Si una palabra hay que se presta a tergiversaciones, esa es "Europa". Este término viene utilizándose en dos categorías principales de relatos. En la primera, al igual que para otras regiones del mundo, remite a la historia y a la cultura de los países que conforman un mismo espacio físico, o sea, la Europa de la asignatura de geografía. En la segunda categoría, se trata de la producción incansable de textos legislativos por una entidad jurídica, la Unión Europea (UE), que Jacques Delors, presidente de la Comisión Europea de 1985 a 1995, calificó en su tiempo de "objeto político no identificado".
Esta dualidad se refleja en la representación institucional del "objeto" en cuestión. Por un lado, el Consejo de Europa (CE) creado en 1949, y que en la actualidad reúne 47 Estados; por otro lado, la Unión Europea, cuyos 27 miembros son también miembros del CE. Entre los 20 Estados miembros del Consejo de Europa, pero no de la UE, están Rusia y Turquía. Con medios modestos, el CE interviene principalmente en el ámbito de la educación, de la cultura, del medio ambiente y de los derechos humanos (fundó en 1959 el Tribunal Europeo de Derechos Humanos). La UE, por su parte, dispone de presupuestos considerables para llevar a cabo sus políticas utilizando como herramienta la "competencia libre y no distorsionada".

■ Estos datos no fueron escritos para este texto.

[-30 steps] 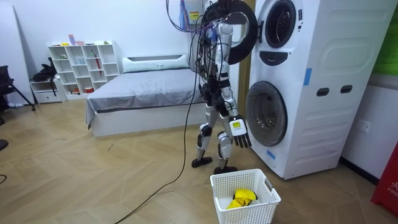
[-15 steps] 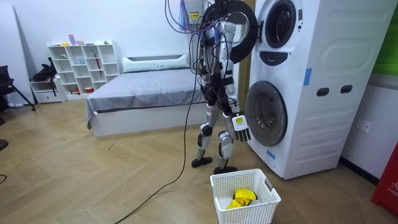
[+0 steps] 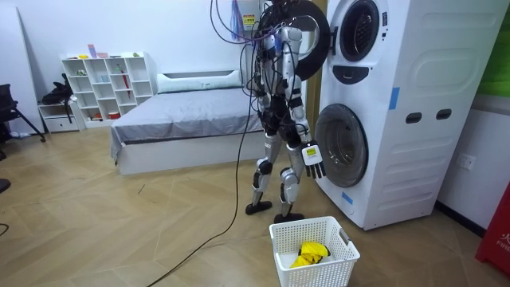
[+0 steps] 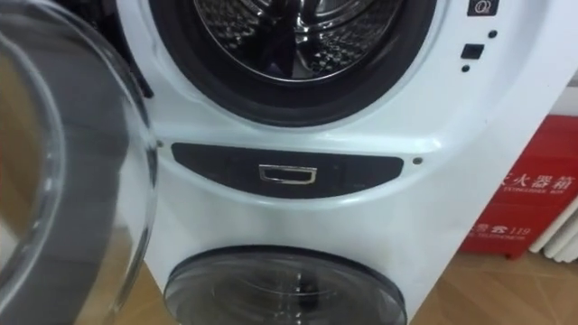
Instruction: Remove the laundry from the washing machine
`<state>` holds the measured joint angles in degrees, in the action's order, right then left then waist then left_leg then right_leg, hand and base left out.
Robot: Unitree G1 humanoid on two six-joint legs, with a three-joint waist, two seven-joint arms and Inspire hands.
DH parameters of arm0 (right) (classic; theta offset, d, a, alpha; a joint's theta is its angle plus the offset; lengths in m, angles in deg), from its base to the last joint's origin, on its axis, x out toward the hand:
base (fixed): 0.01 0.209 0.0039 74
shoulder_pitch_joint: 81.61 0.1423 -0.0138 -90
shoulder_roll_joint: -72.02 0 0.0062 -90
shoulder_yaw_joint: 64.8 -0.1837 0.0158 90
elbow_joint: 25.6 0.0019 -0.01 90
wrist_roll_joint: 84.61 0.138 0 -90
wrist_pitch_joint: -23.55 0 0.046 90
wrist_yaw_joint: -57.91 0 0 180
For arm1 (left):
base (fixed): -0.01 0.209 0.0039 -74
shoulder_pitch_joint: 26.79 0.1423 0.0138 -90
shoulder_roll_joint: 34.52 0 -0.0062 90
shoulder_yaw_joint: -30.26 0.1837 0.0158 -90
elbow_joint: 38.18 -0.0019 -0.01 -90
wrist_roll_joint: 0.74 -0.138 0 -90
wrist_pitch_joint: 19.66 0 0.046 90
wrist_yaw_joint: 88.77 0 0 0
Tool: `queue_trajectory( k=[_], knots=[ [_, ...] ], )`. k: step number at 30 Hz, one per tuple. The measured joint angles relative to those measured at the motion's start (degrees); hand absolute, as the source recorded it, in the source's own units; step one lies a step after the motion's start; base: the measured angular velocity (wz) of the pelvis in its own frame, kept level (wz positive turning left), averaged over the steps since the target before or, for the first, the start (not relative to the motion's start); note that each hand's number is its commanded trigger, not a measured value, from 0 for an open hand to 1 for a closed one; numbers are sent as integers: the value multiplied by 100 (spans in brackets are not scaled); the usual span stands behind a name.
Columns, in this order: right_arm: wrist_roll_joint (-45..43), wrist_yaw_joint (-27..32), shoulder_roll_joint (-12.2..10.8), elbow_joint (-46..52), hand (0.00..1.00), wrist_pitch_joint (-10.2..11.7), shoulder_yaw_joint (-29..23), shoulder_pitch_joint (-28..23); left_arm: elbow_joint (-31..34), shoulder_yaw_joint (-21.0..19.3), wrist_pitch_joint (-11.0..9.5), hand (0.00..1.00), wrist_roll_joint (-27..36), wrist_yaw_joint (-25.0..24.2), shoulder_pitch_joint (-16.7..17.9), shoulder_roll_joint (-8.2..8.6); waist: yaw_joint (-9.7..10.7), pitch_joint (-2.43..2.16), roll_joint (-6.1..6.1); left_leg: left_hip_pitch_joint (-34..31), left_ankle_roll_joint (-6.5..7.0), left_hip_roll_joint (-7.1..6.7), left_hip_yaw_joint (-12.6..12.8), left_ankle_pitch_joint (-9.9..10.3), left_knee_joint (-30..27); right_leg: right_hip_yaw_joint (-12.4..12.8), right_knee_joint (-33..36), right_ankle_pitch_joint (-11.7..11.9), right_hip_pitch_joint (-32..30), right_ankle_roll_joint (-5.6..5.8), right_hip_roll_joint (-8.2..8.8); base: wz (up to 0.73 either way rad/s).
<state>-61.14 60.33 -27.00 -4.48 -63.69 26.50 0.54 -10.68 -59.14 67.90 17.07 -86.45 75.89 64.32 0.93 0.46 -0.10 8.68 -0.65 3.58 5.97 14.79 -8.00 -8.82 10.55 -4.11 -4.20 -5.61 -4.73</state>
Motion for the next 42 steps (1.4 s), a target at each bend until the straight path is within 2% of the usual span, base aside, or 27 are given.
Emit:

Aunque las dos instituciones difieren por naturaleza, muchos medios de comunicación y gobernantes ceden a la facilidad de reducir Europa a la UE. Al hacerlo, cercenan cualquier debate de fondo sobre cómo promover alguna forma de unidad del Viejo Continente, necesidad que nadie discute, aunque sólo sea para preservar el multilateralismo a escala mundial.
Cualquier progreso en esta área descansa sobre la construcción de un espacio público europeo. Aquí también, hay dos enfoques posibles. El que prevalece desde hace décadas es una integración de arriba hacia abajo que, a través de las instituciones europeas no sujetas a control democrático (Comisión, Tribunal de Justicia de la UE, Banco Central Europeo, Eurogrupo) despoja a los Estados de sus prerrogativas, si bien con su consentimiento, y "fabrica" consumidores y clientes, que no ciudadanos.
Un indicador simbólico de este enfoque es la creciente importancia del inglés, convertido en idioma hegemónico de facto, si no de iure, del aparato comunitario, en un momento en que el Reino Unido está a punto de abandonar la UE. No es basándose en relaciones de fuerza e imposiciones jerárquicas como se puede construir un espacio público. Entonces, ¿qué métodos seguir para poner los cimientos de una integración desde abajo? La respuesta a esta pregunta podrá sorprender: paradójicamente, hay que multiplicar y fortalecer las relaciones bilaterales entre sociedades.
Tomemos un ejemplo. Nos gusta llamar reuniones "europeas" aquellas en que participan, efectivamente, ponentes de diferentes países europeos. Cuanto más numerosos son, menos tiempo tienen para conocerse e intercambiar ideas. En cambio, una reunión entre ponentes de sólo dos países permite diálogos de mayor calado, que son los que pueden dar continuidad y recorrido a esta relación. Para estos diálogos, sólo será necesario movilizar a un traductor de cada idioma.
Se objetará que, con 27 Estados miembros de la UE, son posibles 702 combinaciones bilaterales. Sin embargo, en muchos casos sólo se trataría de reorientar actividades ya planificadas, especialmente en el ámbito de los acuerdos de hermanamiento, cuyo contenido podría enriquecerse sobremanera. En resumen, consistiría en mostrar que un encuentro entre, por ejemplo, finlandeses y portugueses es una iniciativa 100% europea...
La palabra "Europa" se ha convertido en un cajón de sastre.